» PROBLEM REQUIREMENTS
Below are the records; tally the lines in them that include the word "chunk" and reply with the number alone.
========================
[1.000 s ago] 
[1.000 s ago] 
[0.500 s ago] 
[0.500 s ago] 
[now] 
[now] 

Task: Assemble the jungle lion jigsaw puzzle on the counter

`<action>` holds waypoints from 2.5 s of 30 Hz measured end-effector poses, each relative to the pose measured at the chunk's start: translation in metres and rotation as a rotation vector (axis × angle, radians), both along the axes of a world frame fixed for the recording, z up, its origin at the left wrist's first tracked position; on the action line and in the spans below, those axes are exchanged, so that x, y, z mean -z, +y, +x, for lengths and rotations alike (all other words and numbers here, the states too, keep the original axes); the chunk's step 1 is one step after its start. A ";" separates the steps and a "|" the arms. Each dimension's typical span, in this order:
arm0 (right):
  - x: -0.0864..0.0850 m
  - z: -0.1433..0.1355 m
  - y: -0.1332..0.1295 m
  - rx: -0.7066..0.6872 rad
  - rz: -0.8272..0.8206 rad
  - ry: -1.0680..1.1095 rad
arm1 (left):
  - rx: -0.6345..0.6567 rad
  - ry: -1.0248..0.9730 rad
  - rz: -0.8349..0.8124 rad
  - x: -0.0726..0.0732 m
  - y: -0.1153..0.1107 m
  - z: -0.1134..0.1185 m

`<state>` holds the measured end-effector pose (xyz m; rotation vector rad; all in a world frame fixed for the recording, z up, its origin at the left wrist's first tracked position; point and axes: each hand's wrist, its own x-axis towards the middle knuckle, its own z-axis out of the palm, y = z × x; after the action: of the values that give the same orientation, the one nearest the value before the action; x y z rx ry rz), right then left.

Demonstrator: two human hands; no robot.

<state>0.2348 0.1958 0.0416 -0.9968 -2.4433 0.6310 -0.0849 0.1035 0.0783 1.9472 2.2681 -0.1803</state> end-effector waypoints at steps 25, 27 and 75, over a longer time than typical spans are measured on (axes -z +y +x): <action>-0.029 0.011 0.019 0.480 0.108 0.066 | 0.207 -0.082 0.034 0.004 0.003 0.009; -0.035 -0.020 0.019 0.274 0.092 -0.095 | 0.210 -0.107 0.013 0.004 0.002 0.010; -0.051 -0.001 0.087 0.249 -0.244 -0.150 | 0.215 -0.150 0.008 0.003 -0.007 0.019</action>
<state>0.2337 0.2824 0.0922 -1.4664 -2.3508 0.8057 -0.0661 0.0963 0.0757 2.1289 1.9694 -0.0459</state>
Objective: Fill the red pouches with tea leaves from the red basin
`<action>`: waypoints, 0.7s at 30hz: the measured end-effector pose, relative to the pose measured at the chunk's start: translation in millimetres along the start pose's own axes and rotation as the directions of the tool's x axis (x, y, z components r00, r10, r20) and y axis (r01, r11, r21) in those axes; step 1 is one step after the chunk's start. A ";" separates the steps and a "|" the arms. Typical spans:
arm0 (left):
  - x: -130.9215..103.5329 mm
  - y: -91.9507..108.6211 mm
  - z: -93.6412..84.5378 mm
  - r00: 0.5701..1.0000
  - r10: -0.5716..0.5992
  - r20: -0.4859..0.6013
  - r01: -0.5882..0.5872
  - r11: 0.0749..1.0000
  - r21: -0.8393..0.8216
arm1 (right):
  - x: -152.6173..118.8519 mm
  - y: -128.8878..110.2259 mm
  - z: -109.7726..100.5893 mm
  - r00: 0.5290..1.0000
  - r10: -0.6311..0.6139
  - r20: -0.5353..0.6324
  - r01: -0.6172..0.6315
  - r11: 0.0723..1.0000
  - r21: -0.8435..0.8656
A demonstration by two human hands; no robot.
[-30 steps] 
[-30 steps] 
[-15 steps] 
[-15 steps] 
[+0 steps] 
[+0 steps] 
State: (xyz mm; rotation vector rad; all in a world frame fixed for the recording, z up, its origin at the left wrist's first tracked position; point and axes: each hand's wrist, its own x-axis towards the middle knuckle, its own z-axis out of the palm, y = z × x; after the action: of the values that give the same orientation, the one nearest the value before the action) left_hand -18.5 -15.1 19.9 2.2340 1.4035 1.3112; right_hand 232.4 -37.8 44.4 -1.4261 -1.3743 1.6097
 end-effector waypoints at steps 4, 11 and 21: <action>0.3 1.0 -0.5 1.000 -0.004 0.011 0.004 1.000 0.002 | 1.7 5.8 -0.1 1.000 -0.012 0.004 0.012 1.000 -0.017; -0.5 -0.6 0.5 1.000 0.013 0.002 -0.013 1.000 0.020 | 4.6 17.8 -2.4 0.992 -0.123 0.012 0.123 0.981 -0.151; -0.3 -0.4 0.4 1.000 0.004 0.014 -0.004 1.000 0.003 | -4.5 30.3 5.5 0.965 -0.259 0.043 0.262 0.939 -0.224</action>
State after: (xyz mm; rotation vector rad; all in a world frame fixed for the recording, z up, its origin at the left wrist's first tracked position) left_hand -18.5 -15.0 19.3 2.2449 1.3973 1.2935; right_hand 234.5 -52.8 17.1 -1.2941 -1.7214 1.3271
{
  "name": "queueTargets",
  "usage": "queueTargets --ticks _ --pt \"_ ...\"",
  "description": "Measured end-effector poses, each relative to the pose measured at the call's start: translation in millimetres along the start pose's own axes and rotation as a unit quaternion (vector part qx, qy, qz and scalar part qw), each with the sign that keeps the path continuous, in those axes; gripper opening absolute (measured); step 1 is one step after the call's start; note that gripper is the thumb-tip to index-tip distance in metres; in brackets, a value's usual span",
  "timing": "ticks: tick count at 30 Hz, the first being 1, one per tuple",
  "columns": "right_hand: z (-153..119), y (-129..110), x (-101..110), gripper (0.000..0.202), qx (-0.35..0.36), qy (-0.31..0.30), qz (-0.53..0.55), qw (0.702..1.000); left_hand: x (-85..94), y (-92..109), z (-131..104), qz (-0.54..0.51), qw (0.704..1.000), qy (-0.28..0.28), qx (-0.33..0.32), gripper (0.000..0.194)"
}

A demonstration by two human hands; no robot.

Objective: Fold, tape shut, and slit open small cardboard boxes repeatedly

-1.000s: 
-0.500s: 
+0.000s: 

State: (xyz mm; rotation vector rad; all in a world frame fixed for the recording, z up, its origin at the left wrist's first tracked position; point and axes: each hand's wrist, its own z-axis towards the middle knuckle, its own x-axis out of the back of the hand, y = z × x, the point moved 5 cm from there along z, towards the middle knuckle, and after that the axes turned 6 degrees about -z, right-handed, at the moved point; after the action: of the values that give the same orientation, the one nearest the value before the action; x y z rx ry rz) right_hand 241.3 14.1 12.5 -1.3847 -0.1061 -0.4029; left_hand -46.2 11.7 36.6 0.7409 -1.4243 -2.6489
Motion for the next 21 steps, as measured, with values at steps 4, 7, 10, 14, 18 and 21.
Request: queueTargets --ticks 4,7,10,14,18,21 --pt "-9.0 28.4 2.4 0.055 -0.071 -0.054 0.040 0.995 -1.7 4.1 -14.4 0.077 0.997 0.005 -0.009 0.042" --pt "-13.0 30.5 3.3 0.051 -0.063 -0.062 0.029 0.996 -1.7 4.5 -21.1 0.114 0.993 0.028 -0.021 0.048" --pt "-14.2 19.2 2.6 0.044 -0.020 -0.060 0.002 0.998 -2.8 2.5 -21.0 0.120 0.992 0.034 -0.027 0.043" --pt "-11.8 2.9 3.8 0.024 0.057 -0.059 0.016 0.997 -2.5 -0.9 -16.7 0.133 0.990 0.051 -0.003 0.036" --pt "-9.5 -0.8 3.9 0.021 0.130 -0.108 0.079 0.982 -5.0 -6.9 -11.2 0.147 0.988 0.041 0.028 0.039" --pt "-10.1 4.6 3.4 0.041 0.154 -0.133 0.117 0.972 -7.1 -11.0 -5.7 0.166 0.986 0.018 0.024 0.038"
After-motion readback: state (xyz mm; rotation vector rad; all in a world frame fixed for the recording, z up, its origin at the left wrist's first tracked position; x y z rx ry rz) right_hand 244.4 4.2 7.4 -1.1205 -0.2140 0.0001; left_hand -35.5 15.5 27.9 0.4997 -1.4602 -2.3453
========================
» SOLUTION FOR THIS EXERCISE
2